» **GIVEN MATERIAL**

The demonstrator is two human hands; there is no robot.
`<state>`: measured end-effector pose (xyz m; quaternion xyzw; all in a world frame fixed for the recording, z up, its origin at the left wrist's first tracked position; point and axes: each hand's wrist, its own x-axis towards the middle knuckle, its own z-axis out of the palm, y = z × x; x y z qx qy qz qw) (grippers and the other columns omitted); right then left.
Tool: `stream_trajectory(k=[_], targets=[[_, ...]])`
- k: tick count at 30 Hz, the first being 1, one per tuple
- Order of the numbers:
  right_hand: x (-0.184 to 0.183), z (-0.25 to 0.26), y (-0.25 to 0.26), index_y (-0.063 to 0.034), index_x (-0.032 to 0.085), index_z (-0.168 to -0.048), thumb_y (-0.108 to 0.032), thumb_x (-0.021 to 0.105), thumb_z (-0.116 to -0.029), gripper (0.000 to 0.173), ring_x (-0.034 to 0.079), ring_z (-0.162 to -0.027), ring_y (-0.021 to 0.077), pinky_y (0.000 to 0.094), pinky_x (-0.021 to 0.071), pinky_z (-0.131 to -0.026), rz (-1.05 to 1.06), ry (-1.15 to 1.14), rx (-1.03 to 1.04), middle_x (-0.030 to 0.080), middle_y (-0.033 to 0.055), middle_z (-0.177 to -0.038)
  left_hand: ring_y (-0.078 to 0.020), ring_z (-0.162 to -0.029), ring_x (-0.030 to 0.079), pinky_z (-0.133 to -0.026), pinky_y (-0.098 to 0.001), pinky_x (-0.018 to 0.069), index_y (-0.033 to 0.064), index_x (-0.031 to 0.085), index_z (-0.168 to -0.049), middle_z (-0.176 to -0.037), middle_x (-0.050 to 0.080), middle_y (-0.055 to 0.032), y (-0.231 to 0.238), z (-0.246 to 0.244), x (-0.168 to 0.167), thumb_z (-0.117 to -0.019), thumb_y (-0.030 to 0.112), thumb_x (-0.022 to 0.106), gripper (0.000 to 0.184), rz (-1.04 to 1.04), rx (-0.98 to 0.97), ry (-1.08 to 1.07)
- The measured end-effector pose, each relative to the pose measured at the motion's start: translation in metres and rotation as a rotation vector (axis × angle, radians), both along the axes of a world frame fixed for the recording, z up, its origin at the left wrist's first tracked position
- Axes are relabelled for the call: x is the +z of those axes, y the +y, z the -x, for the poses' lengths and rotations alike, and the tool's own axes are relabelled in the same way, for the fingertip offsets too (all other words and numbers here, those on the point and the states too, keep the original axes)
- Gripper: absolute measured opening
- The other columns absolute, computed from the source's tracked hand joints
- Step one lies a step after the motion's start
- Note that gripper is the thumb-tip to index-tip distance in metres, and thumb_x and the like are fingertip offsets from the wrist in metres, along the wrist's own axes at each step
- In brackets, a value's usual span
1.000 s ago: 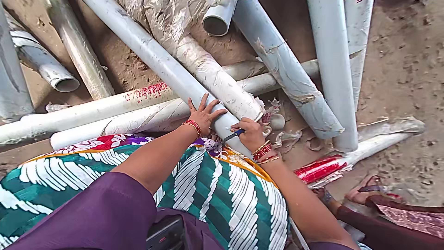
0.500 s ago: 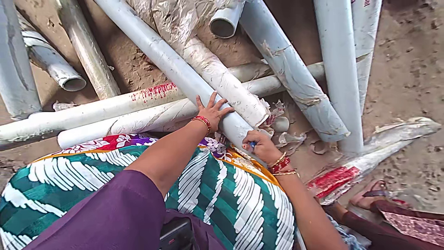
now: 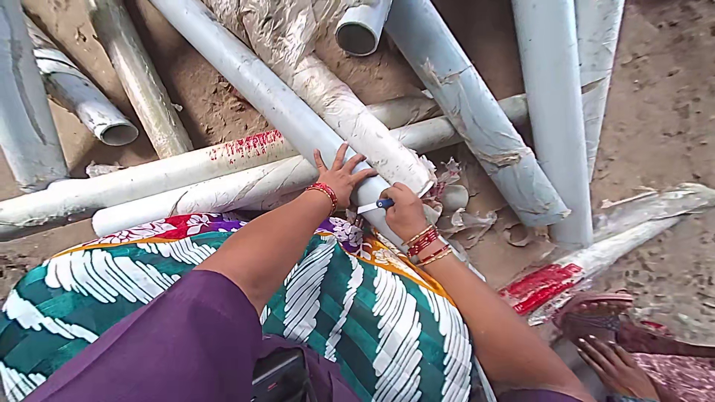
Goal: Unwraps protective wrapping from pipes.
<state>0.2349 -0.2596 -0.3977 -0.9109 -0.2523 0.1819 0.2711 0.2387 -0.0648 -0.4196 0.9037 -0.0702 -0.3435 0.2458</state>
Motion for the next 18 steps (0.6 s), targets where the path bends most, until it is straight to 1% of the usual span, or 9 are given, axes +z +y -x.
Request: stream_trajectory(k=[3,6,8,9,11,13,14,16,18], targets=[[0.018,-0.008,-0.008,0.0057,0.073,-0.085,0.017,0.061,-0.0822,0.017,0.065,-0.084,0.0356,0.0528,0.0525,-0.077,0.030,0.275,0.236,0.065,0.0200,-0.085,-0.0421,-0.158,-0.012,-0.102,-0.0889,-0.0090,0.0434,0.036,-0.158,-0.174,0.011,0.0009,0.002,-0.001,-0.001,-0.0741,0.030,0.092,0.102,-0.003,-0.002,0.000],[0.030,0.000,-0.034,0.0063,0.072,-0.082,0.018,0.064,-0.0806,0.015,0.066,-0.083,0.0336,0.0497,0.0532,-0.077,0.035,0.273,0.102,0.066,0.0203,-0.084,-0.0426,-0.158,-0.012,-0.103,-0.0885,-0.0092,0.0437,0.036,-0.158,-0.174,0.011,0.0008,0.001,-0.002,0.000,-0.0723,0.031,0.093,0.104,0.004,0.000,0.004],[0.030,-0.003,-0.054,0.0096,0.070,-0.088,0.013,0.067,-0.0847,0.006,0.064,-0.085,0.0335,0.0498,0.0516,-0.078,-0.017,0.219,-0.103,0.065,0.0232,-0.088,-0.0428,-0.158,-0.012,-0.103,-0.0886,-0.0094,0.0427,0.037,-0.158,-0.174,0.011,0.0003,0.001,-0.002,-0.001,-0.0725,0.032,0.093,0.103,0.007,0.003,-0.006],[0.027,-0.003,-0.060,0.0091,0.069,-0.096,0.007,0.068,-0.0878,0.008,0.062,-0.085,0.0295,0.0457,0.0509,-0.078,-0.062,0.204,-0.160,0.064,0.0221,-0.093,-0.0430,-0.158,-0.012,-0.103,-0.0887,-0.0096,0.0426,0.037,-0.158,-0.174,0.011,0.0002,0.001,-0.001,-0.002,-0.0724,0.031,0.093,0.103,0.010,0.007,-0.005],[0.018,-0.005,-0.057,0.0033,0.073,-0.112,0.000,0.071,-0.0897,0.023,0.059,-0.081,0.0213,0.0361,0.0502,-0.074,-0.117,0.171,-0.166,0.065,0.0177,-0.097,-0.0428,-0.158,-0.012,-0.102,-0.0887,-0.0099,0.0426,0.038,-0.158,-0.174,0.011,0.0004,0.000,0.000,-0.002,-0.0720,0.030,0.093,0.103,0.013,0.009,-0.003],[0.006,-0.006,-0.043,0.0017,0.075,-0.116,0.005,0.073,-0.0852,0.031,0.061,-0.080,0.0268,0.0407,0.0518,-0.074,-0.121,0.106,-0.097,0.064,0.0191,-0.092,-0.0429,-0.158,-0.012,-0.102,-0.0889,-0.0097,0.0426,0.037,-0.158,-0.174,0.011,0.0004,0.000,-0.001,-0.002,-0.0723,0.031,0.093,0.103,0.009,0.004,-0.006],[0.001,-0.006,-0.037,0.0022,0.076,-0.114,0.007,0.073,-0.0832,0.031,0.063,-0.081,0.0313,0.0452,0.0540,-0.075,-0.112,0.050,-0.048,0.065,0.0208,-0.090,-0.0431,-0.158,-0.012,-0.102,-0.0889,-0.0095,0.0430,0.036,-0.158,-0.174,0.010,0.0004,0.001,-0.001,-0.002,-0.0728,0.032,0.093,0.103,0.006,-0.001,-0.007],[-0.009,-0.007,-0.033,0.0045,0.076,-0.093,0.010,0.068,-0.0809,0.015,0.065,-0.075,0.0341,0.0462,0.0540,-0.069,-0.135,-0.096,0.023,0.065,0.0211,-0.081,-0.0436,-0.158,-0.012,-0.102,-0.0889,-0.0092,0.0432,0.037,-0.158,-0.174,0.011,0.0004,0.002,-0.002,-0.003,-0.0726,0.033,0.093,0.103,0.010,0.004,-0.012],[-0.009,-0.007,-0.033,0.0057,0.071,-0.085,0.011,0.065,-0.0831,0.008,0.066,-0.076,0.0374,0.0490,0.0553,-0.070,-0.068,-0.099,0.064,0.064,0.0222,-0.081,-0.0433,-0.158,-0.012,-0.102,-0.0889,-0.0093,0.0434,0.036,-0.158,-0.174,0.011,0.0008,0.001,-0.002,-0.003,-0.0734,0.035,0.092,0.102,0.005,0.000,-0.002]])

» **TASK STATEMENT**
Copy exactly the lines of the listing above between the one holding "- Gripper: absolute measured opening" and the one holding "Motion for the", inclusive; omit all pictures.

» **ANSWER FOR THIS EXERCISE**
- Gripper: absolute measured opening
- The other columns absolute, computed from the source's tracked hand joints
- Step one lies a step after the motion's start
- Note that gripper is the thumb-tip to index-tip distance in metres, and thumb_x and the like are fingertip offsets from the wrist in metres, along the wrist's own axes at each step
- In brackets, a value's usual span
1.000 s ago: 
0.500 s ago: 
now: 
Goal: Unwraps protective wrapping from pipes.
<state>0.2349 -0.2596 -0.3977 -0.9109 -0.2523 0.1819 0.2711 0.2387 -0.0648 -0.4196 0.9037 -0.0702 -0.3435 0.2458</state>
Motion for the next 18 steps (0.6 s), targets where the path bends most, until it is straight to 1% of the usual span, or 9 are given, axes +z +y -x.

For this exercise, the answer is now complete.